In addition, aspirin and/or clopidogrel pretreatment did not lead to a statistically significant reduction in their levels.
Discussion
There is an intense interest in the relationship between inflammation, thrombosis, platelet aggregation and hyperlipidemia in patients with coronary artery diseases. A number of inflammatory markers have been identified which can be used for risk stratification [8]. PTX3 is a novel inflammatory marker produced by the heart and vasculature in response to primary inflammatory stimuli, and it could be a sensitive and specific diagnostic and prognostic indicator in AMI [19].

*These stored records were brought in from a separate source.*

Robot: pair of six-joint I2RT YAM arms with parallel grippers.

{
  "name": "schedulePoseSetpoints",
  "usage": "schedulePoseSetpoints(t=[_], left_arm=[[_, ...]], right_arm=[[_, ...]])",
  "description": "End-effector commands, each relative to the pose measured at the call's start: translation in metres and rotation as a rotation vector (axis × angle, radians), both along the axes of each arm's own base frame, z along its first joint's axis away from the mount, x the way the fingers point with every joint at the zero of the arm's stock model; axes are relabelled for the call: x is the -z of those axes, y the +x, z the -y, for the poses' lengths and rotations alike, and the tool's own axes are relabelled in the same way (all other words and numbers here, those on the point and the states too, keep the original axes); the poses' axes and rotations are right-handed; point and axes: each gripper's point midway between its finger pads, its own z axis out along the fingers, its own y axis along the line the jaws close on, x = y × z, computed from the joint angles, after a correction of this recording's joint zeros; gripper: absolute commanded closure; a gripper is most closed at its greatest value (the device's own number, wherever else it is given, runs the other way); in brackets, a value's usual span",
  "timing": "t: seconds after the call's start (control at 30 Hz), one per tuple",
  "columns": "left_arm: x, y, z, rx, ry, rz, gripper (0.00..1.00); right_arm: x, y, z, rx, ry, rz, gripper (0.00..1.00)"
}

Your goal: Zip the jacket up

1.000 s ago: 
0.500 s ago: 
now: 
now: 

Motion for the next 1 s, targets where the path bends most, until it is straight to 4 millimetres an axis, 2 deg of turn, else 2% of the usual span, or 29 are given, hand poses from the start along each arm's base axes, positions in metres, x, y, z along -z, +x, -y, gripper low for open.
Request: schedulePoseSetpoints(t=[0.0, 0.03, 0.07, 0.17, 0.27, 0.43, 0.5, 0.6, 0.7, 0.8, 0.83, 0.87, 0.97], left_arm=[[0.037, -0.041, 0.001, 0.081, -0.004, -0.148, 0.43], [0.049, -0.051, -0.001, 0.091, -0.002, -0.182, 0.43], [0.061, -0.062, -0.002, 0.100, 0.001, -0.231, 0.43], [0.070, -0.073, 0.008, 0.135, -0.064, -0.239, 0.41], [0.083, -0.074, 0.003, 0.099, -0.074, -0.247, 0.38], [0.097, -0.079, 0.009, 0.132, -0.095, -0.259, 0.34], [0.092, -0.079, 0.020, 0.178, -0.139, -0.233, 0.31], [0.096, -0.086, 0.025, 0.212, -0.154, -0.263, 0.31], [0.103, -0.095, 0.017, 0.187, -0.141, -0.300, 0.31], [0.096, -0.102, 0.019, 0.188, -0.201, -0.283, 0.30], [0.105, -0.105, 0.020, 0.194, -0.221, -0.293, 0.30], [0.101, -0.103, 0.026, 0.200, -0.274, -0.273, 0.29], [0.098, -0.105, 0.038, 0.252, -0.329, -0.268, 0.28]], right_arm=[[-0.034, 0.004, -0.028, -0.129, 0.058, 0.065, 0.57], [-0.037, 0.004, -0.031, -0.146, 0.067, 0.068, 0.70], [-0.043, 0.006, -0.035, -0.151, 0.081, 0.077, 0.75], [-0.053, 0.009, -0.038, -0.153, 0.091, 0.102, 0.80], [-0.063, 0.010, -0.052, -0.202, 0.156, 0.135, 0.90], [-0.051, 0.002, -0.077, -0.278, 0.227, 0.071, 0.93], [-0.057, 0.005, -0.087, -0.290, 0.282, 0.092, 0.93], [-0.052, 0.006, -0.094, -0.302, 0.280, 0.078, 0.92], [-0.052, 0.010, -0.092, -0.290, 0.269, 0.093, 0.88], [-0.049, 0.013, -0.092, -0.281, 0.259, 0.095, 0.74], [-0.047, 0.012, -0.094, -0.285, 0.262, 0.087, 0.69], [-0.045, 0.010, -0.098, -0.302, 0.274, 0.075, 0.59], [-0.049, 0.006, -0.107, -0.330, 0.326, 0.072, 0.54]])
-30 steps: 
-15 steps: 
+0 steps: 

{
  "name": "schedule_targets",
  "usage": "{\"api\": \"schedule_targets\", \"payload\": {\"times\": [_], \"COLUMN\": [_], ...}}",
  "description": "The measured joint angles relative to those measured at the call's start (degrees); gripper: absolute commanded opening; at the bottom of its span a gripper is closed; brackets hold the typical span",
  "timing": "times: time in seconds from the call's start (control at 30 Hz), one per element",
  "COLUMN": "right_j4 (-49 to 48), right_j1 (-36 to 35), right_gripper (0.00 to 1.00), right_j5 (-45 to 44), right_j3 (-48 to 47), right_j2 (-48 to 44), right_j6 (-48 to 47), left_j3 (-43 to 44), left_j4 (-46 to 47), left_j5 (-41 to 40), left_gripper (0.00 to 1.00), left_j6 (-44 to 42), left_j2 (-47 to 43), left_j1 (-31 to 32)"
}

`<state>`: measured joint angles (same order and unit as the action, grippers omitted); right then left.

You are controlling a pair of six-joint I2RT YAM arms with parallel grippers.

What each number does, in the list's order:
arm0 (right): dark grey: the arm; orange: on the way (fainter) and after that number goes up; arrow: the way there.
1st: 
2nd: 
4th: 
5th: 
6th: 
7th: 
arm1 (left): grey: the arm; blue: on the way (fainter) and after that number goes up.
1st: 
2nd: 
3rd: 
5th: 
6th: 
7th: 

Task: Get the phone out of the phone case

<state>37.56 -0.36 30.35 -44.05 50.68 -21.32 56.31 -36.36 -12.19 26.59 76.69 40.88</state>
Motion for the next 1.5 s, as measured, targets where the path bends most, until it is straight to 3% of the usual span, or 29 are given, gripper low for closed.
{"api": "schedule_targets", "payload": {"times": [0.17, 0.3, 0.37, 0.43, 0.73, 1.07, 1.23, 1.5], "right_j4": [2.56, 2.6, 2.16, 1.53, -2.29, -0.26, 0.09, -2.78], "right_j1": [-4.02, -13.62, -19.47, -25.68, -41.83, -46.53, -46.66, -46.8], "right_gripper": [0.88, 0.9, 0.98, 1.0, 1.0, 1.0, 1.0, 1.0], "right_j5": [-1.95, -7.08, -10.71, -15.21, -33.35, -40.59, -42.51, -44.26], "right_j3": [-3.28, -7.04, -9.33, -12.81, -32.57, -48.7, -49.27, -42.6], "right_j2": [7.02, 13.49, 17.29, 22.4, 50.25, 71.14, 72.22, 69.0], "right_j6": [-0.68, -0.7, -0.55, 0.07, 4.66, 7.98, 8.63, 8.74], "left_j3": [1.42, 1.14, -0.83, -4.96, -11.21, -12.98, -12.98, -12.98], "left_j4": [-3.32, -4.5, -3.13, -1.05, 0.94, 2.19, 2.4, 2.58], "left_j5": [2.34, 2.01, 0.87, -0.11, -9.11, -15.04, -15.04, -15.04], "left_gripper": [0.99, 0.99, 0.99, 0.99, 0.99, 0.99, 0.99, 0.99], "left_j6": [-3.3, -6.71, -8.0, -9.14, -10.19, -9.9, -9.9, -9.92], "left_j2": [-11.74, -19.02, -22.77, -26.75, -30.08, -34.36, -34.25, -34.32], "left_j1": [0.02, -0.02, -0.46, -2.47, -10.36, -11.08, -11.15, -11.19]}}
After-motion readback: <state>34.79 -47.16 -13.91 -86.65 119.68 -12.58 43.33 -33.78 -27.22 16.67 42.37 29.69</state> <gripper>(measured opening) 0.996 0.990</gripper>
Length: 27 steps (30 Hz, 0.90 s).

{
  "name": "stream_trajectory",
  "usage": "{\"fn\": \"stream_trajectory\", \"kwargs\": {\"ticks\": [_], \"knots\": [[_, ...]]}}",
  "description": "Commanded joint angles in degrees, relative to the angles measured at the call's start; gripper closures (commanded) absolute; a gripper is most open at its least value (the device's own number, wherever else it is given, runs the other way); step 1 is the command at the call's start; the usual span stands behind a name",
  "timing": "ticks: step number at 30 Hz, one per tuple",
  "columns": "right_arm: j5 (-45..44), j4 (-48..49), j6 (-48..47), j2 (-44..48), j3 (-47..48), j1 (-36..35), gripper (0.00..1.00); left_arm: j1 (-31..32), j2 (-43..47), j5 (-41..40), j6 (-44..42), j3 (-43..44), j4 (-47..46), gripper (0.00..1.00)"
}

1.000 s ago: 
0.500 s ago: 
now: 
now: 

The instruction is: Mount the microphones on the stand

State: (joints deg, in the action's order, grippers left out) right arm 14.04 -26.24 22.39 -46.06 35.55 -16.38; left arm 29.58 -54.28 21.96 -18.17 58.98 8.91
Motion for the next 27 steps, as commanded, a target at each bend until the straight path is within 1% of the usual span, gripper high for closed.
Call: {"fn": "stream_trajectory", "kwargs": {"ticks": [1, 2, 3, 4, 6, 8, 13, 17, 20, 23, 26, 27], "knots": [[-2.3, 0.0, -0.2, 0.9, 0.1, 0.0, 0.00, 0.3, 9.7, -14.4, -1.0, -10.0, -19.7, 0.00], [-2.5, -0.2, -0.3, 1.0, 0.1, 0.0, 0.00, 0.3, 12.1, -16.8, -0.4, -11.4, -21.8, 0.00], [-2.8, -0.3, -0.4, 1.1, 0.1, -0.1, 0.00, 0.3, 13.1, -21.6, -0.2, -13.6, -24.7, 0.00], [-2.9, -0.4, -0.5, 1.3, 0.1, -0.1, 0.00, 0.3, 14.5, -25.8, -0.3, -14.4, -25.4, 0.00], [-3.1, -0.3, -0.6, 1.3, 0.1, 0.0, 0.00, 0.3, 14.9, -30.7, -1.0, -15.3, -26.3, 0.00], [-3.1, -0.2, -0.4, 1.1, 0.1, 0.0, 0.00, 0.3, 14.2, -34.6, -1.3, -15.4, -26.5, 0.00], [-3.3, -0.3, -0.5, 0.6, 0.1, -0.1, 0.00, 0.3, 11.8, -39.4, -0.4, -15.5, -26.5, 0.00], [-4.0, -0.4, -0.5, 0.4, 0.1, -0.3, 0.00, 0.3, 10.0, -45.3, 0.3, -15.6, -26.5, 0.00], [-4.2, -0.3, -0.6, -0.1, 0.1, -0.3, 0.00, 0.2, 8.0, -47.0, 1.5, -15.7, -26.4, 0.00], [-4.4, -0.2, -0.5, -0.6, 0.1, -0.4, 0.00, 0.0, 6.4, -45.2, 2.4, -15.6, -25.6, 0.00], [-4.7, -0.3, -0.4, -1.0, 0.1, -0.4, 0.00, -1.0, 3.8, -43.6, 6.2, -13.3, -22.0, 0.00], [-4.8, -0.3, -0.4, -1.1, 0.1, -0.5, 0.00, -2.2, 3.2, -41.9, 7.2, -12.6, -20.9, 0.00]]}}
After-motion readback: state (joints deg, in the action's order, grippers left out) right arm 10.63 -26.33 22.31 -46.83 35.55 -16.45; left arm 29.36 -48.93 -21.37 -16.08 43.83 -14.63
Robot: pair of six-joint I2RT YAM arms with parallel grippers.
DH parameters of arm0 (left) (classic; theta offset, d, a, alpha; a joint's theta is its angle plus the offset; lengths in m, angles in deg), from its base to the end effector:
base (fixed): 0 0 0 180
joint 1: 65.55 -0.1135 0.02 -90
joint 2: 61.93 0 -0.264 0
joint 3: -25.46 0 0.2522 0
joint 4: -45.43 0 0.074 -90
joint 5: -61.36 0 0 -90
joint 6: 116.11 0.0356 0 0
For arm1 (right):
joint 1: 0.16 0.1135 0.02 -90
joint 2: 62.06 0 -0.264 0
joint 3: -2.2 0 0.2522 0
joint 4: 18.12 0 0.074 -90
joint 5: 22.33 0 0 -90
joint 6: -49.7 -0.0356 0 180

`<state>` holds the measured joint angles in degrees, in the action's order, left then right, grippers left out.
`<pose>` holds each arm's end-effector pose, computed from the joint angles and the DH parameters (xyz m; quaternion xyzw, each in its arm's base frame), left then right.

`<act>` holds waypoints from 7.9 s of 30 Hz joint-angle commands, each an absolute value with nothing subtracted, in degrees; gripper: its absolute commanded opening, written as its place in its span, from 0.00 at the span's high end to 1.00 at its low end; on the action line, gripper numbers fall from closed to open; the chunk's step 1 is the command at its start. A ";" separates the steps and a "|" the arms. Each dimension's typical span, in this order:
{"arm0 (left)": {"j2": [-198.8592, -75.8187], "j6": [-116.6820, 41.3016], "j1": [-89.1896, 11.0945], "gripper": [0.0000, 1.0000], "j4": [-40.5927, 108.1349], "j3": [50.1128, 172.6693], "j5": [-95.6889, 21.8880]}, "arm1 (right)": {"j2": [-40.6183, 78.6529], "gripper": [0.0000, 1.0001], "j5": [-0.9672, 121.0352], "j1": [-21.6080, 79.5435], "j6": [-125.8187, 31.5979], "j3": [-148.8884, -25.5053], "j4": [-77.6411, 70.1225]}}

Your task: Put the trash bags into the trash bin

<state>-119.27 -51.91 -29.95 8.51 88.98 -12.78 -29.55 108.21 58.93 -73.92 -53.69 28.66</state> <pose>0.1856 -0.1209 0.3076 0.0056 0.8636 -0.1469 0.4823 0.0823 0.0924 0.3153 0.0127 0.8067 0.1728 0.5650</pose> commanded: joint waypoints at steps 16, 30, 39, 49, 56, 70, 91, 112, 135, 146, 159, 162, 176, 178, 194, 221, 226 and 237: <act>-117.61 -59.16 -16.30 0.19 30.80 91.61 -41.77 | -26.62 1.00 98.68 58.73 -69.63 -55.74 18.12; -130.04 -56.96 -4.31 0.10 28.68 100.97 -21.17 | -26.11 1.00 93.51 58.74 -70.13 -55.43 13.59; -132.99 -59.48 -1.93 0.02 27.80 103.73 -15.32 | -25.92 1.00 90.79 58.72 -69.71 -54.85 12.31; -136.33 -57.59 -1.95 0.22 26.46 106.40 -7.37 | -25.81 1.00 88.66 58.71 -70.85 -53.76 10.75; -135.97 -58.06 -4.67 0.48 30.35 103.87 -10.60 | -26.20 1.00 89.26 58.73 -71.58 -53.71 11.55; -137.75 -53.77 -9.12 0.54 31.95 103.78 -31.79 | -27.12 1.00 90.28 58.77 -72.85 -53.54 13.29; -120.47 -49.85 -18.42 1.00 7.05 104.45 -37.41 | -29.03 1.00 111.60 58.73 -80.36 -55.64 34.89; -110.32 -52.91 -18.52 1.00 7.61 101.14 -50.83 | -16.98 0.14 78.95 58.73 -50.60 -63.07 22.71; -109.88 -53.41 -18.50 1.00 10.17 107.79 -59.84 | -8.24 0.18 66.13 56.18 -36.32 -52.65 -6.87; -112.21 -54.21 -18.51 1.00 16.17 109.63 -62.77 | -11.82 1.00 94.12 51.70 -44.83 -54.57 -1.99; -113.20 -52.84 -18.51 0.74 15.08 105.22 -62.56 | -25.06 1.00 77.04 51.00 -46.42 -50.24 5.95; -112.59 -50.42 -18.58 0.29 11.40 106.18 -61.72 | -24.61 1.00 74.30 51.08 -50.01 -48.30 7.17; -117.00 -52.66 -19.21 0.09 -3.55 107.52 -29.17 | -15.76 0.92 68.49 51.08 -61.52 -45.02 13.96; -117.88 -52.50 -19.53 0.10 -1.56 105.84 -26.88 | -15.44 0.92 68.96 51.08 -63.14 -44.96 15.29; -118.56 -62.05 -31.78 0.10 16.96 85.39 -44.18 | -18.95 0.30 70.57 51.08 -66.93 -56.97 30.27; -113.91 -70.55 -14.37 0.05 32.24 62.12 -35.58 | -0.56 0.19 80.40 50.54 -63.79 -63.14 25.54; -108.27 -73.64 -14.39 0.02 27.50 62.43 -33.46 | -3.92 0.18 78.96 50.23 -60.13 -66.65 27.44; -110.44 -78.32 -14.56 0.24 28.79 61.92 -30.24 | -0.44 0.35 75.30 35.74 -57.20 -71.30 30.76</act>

Fundamentally, acute coronary syndromes are platelet-centric diseases, resulting from platelet-rich thrombi that develop at the site of vessel wall injury. In addition to aggregation, platelets modulate a plethora of other important pathophysiological processes, including inflammation and coagulation [6]. Therefore, the goal of the present study was to investigate and analyze the prophylactic effect of two antiplatelet regimens (aspirin and clopidogrel) on diagnostic and prognostic markers of isoproterenol-induced AMI in hypercholesterolemic rats.
Isoproterenol is a synthetic catecholamine (β-adrenergic agonist) that, in a large dose, generates highly cytotoxic free radicals, causing cardiac dysfunction, increased lipid peroxidation, and altered activity of cardiac enzymes and antioxidants, leading to infarct-like necrosis of the myocardium [10].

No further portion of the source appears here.